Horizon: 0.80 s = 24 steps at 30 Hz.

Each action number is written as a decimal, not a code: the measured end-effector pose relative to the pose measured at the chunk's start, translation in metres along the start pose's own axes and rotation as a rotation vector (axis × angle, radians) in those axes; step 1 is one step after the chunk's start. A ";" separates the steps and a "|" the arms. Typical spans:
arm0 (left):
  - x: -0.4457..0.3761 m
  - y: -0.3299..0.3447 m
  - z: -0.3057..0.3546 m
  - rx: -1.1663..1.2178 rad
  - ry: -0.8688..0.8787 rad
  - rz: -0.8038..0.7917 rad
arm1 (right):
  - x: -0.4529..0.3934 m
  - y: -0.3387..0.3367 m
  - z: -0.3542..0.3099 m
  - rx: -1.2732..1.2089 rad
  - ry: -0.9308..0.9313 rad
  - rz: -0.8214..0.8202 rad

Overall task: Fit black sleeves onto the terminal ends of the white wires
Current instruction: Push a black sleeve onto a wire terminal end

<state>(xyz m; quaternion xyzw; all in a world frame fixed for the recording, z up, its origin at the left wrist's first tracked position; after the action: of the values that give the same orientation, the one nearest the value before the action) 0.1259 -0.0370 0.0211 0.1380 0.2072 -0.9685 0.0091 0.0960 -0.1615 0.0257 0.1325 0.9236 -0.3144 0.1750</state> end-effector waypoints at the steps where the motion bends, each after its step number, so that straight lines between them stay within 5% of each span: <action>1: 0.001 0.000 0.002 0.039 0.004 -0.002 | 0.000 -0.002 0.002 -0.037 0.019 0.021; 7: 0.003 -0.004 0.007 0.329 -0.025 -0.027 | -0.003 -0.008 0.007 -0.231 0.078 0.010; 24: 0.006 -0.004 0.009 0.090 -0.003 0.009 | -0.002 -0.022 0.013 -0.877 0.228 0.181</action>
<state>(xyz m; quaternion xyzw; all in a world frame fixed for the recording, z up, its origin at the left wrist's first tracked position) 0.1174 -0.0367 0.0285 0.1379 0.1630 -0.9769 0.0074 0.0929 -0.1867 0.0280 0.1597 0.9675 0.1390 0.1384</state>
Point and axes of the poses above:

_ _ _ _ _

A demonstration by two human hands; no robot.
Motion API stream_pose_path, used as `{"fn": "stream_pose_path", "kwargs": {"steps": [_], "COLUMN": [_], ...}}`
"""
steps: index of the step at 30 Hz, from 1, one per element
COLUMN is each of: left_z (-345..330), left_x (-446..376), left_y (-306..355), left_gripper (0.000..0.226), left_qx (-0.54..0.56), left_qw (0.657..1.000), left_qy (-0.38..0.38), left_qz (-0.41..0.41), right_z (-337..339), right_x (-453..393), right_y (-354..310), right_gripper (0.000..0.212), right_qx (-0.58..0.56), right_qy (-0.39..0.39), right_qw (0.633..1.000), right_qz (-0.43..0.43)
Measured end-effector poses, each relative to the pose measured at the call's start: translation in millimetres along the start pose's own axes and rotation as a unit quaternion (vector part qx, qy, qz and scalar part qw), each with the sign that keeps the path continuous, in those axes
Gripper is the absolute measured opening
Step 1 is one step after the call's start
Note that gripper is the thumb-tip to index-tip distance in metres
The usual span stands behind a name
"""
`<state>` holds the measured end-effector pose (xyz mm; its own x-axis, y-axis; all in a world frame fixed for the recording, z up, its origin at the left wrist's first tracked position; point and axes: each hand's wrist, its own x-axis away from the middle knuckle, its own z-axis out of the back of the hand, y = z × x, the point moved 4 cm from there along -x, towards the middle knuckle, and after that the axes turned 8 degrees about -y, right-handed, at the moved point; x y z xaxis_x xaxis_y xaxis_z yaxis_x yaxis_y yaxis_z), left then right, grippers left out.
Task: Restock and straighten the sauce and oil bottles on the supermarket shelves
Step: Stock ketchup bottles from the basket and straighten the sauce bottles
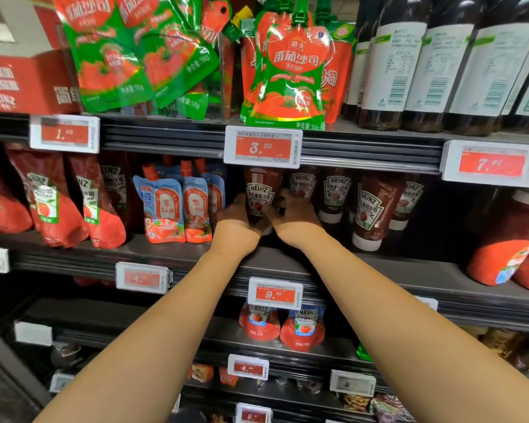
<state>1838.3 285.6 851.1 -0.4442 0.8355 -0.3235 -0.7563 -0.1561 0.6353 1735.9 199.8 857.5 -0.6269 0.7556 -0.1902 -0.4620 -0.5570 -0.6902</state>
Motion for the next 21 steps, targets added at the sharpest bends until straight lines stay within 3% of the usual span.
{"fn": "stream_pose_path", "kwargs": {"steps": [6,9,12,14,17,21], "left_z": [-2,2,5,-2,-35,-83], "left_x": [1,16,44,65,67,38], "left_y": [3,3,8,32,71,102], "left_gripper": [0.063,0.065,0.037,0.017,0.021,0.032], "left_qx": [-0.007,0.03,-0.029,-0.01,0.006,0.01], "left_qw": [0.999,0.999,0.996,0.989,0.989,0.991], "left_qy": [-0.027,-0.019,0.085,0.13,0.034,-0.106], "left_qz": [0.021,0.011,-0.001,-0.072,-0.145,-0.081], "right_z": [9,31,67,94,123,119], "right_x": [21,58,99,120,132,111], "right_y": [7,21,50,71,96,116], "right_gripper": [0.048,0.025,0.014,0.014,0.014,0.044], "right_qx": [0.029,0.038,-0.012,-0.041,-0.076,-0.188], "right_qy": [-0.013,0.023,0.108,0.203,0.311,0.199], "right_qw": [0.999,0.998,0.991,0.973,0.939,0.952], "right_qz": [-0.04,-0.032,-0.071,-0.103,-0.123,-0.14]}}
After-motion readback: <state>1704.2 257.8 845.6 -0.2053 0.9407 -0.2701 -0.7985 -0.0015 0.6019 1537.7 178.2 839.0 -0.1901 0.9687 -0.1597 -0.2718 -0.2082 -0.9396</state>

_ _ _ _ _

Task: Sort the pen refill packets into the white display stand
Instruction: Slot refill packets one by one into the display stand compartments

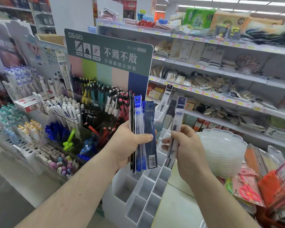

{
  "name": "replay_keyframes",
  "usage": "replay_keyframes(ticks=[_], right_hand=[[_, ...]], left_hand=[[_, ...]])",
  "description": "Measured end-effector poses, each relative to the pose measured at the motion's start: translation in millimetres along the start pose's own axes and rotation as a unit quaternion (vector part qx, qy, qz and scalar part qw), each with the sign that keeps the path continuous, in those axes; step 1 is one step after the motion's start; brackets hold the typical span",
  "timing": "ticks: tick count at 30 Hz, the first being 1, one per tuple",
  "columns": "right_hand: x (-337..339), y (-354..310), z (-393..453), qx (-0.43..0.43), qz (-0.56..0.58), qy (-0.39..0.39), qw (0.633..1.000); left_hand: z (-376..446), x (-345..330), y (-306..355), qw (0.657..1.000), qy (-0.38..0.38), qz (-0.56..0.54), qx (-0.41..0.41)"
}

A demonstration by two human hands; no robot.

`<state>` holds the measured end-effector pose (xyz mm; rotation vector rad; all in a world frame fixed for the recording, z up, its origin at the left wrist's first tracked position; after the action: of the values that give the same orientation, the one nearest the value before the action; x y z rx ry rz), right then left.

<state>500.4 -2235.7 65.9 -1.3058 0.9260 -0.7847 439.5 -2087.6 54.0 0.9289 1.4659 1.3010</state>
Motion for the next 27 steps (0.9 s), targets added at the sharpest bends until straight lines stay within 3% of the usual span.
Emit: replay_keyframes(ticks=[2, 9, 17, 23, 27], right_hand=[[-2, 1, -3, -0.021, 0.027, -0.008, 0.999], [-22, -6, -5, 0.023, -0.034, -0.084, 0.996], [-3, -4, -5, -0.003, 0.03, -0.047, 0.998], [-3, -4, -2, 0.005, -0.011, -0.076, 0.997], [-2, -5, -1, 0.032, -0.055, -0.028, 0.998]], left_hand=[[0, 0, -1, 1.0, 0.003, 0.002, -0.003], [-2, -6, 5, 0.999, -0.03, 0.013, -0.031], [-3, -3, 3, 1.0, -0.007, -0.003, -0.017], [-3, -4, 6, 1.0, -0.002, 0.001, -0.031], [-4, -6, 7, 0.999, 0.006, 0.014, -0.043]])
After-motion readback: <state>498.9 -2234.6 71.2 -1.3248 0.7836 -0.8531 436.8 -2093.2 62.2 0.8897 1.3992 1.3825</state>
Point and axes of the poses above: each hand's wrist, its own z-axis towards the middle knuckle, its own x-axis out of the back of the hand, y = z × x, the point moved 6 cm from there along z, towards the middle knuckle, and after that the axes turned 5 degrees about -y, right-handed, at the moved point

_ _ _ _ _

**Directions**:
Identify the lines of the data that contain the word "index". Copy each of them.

**Task output**:
steps: index of the step at 30 Hz, from 1, one per element
Note that gripper is the thumb-tip to index-tip distance in metres

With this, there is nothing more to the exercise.